# Task goal:
Copy, word for word, the lines of the entries below between the one with "Trace the outline of the yellow" and the one with "Trace the outline of the right robot", inclusive, and leave out everything else.

# Data under study:
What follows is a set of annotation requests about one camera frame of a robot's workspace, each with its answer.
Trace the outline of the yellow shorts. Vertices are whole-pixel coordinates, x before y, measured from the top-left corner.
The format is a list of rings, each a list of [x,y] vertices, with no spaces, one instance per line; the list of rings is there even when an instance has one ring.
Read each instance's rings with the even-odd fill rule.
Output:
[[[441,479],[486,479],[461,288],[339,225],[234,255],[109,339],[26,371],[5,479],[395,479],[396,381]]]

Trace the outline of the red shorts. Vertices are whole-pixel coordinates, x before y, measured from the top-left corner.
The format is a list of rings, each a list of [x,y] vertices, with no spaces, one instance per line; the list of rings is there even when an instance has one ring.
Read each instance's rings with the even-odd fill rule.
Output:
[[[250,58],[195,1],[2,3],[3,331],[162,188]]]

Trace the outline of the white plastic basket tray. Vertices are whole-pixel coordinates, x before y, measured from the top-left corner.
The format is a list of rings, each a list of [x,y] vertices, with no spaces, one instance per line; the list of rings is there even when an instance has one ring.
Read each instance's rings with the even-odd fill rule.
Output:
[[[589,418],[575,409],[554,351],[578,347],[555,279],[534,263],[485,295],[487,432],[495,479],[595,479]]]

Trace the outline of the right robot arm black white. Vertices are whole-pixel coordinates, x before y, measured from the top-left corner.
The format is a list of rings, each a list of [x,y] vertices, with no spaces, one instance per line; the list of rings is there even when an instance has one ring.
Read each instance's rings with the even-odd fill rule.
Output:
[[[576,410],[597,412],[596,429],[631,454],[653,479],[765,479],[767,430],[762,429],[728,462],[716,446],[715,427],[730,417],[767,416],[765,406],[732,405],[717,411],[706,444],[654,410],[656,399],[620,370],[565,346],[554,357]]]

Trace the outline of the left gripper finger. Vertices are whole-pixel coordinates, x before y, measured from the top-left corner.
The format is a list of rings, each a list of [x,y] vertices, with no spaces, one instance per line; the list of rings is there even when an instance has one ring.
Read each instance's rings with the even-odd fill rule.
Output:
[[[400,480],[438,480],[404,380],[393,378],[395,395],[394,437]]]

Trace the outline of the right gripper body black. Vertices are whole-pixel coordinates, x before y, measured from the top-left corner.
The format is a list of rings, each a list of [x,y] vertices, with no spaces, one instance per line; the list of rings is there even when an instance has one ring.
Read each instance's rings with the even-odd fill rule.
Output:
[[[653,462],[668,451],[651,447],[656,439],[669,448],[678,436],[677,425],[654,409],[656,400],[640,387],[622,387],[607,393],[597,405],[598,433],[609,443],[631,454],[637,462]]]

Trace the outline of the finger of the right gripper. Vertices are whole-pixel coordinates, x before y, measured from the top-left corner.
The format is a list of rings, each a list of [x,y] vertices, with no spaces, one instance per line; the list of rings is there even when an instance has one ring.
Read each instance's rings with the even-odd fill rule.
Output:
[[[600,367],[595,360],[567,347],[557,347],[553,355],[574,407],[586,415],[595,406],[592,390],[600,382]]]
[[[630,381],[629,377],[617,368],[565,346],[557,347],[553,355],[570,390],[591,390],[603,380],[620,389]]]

* * *

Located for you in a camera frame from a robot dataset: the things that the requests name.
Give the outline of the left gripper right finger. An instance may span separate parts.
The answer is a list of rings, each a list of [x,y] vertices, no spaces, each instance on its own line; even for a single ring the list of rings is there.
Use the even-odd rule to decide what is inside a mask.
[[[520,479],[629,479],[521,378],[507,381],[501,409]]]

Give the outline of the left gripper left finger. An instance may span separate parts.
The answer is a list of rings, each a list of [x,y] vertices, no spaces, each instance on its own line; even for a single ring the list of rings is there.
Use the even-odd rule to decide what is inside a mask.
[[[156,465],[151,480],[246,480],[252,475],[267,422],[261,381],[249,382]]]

# Expected answer:
Trace the outline of the yellow shorts. Vertices are whole-pixel coordinates, x before y, measured from the top-left corner.
The format is a list of rings, each a list of [x,y] vertices, with no spaces, one instance per line; the list of rings is there even when an instance has one ring.
Read each instance's rings with the even-odd fill rule.
Output:
[[[441,479],[486,479],[461,288],[339,225],[234,255],[109,339],[26,371],[5,479],[395,479],[396,381]]]

Trace the outline of the red shorts. Vertices are whole-pixel coordinates, x before y, measured from the top-left corner.
The format is a list of rings, each a list of [x,y] vertices, with no spaces, one instance per line; the list of rings is there even when an instance has one ring.
Read each instance's rings with the even-odd fill rule.
Output:
[[[250,58],[195,1],[2,3],[3,331],[162,188]]]

Trace the outline of the white plastic basket tray. Vertices are whole-pixel coordinates, x before y, measured from the top-left corner.
The format is a list of rings, each a list of [x,y] vertices, with no spaces, one instance per line; the list of rings is there even when an instance has one ring.
Read each instance's rings with the even-odd fill rule.
Output:
[[[589,418],[575,409],[554,351],[578,347],[555,279],[534,263],[485,295],[487,432],[495,479],[595,479]]]

Trace the outline of the right robot arm black white. Vertices are whole-pixel coordinates, x before y, measured from the top-left corner.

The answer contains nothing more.